Subject: Re: [boost] NuDB: A fast key/value insert-only database for SSD drives in C++11
From: Gavin Lambert (gavinl_at_[hidden])
Date: 2017-03-22 22:49:20
On 23/03/2017 00:46, Niall Douglas via Boost wrote:
> On 22/03/2017 10:50, Olaf van der Spek wrote:
>> Isn't fsync() supposed to ensure data is on durable storage before it returns?
> So, without _POSIX_SYNCHRONIZED_IO, all fsync() guarantees is that it
> will not return until the *request* for the transfer of outstanding data
> to storage has completed. In other words, it pokes the OS to start
> flushing data now rather than later, and returns immediately. OS X
> implements this sort of fsync() for example.
> With _POSIX_SYNCHRONIZED_IO, you get stronger guarantees that upon
> return from the syscall, "synchronized I/O file integrity completion"

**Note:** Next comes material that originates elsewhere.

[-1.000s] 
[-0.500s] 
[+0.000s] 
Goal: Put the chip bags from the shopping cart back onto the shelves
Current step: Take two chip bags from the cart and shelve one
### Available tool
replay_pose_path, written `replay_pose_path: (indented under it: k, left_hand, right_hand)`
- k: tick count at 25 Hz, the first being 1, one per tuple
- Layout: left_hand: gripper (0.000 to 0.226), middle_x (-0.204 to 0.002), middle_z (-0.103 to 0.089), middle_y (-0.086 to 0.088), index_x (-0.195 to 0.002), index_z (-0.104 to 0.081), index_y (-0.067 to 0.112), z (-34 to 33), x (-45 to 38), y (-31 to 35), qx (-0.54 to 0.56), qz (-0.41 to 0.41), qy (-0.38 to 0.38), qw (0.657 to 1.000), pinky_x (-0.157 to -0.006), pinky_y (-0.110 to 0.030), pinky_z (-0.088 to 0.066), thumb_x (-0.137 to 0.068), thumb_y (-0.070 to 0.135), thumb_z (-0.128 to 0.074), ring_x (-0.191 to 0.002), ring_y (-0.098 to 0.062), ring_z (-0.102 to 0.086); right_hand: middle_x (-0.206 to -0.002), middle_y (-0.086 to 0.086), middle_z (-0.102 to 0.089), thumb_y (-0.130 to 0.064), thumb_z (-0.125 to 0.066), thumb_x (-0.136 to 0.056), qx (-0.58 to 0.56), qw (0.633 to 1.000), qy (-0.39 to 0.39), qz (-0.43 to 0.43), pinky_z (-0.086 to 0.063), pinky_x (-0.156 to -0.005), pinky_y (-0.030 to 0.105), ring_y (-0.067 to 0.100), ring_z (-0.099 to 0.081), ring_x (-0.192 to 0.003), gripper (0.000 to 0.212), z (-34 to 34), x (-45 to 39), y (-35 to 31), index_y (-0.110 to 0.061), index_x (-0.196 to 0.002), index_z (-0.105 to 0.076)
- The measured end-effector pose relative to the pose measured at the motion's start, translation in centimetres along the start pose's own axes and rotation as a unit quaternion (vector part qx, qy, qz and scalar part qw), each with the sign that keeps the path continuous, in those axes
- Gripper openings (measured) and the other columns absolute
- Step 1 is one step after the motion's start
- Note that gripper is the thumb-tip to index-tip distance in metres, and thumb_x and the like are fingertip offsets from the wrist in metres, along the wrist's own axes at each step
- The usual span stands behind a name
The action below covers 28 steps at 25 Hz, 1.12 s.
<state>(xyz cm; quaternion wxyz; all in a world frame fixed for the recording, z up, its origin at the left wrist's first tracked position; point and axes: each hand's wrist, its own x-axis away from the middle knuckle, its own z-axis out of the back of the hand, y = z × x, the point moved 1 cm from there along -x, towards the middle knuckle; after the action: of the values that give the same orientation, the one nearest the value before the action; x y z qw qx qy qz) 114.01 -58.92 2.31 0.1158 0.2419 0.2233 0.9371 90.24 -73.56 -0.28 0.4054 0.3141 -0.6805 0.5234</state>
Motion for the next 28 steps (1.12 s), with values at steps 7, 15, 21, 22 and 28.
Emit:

> has occurred. Linux infamously claims _POSIX_SYNCHRONIZED_IO, yet
> ext2/ext3/ext4 don't implement it fully and will happily reorder fsyncs
> of the metadata needed to later retrieve a fsynced write of data. So the
> data itself is written on fsync return sequentially consistent, but not
> the metadata to later retrieve it, that can be reordered with respect to
> other fsyncs.
There's other factors, too; even if the OS has fully flushed the data to
the storage device, the storage device itself might be holding some of
it in an internal volatile buffer and may possibly even perform actual
non-volatile writes out of order.
(Disclaimer: I haven't looked at the internals of storage hardware for a
long time so perhaps they make better guarantees than I think.)